▶ _GOAL OF THE EXERCISE_
Return only those lines of the records below in which "plastic" appears.

Entries taken from a collection:
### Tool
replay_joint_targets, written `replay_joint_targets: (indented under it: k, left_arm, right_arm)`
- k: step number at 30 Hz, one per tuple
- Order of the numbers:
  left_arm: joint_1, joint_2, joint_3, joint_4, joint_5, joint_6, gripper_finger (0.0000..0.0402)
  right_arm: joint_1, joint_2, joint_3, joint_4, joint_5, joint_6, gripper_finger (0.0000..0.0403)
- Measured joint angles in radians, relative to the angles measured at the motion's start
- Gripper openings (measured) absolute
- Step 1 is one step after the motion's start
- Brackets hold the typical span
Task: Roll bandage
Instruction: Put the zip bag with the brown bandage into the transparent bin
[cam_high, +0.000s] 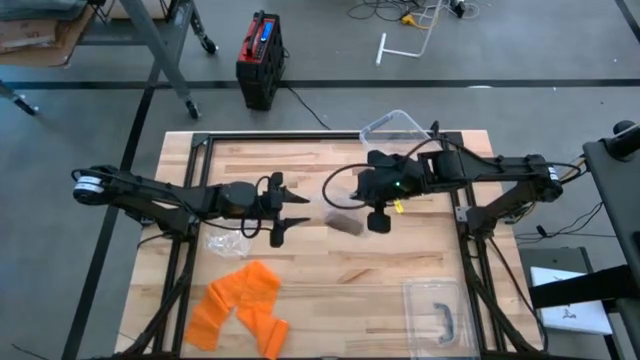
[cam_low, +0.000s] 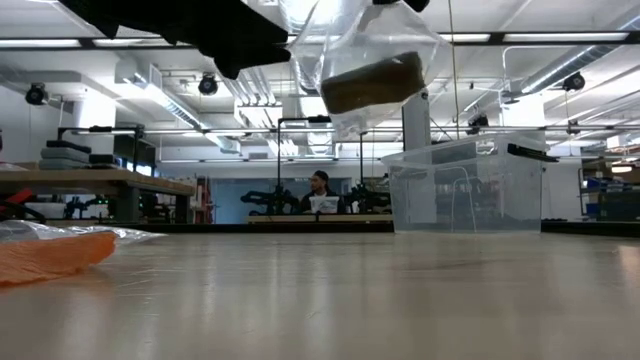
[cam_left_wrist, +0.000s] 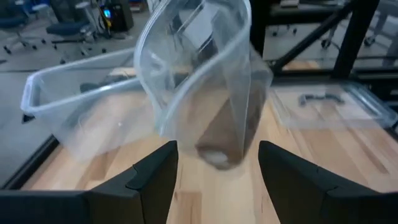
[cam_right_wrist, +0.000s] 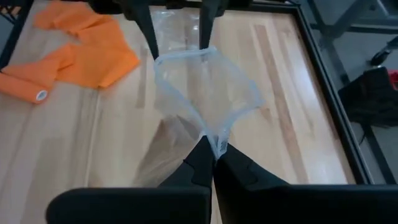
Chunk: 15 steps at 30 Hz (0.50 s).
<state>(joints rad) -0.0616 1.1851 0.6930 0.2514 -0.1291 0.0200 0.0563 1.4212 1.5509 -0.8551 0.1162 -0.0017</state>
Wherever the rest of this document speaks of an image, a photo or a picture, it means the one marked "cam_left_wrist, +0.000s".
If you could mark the clear plastic zip bag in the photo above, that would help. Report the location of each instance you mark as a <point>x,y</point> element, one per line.
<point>186,77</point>

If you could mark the clear plastic box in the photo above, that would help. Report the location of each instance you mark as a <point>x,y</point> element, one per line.
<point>77,102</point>

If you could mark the black computer tower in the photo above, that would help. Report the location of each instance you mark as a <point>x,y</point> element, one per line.
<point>119,15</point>

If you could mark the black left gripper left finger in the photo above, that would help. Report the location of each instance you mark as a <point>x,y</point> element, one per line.
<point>93,208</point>

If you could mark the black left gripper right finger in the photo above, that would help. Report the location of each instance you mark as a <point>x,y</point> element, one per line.
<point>326,205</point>

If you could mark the dark blue office chair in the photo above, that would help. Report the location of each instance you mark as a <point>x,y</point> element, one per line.
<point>66,28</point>
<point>12,23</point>

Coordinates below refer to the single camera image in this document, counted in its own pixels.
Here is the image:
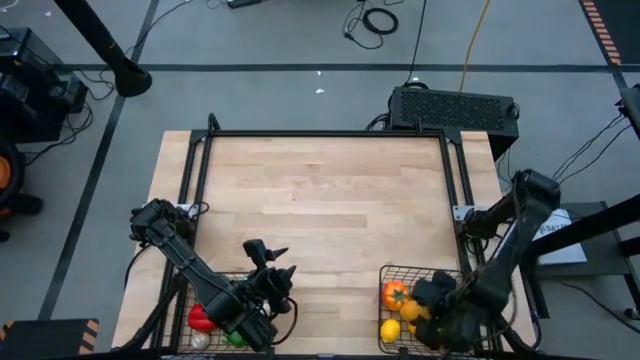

▶ _OUTPUT FOR THIS TASK_
If you could mark the clear plastic zip bag in the photo above, that would help. Report the location of each instance you mark as a <point>x,y</point> element, one per line.
If you could mark the clear plastic box in the photo above, that would help. Report the location of each instance you mark as a <point>x,y</point> element, one per line.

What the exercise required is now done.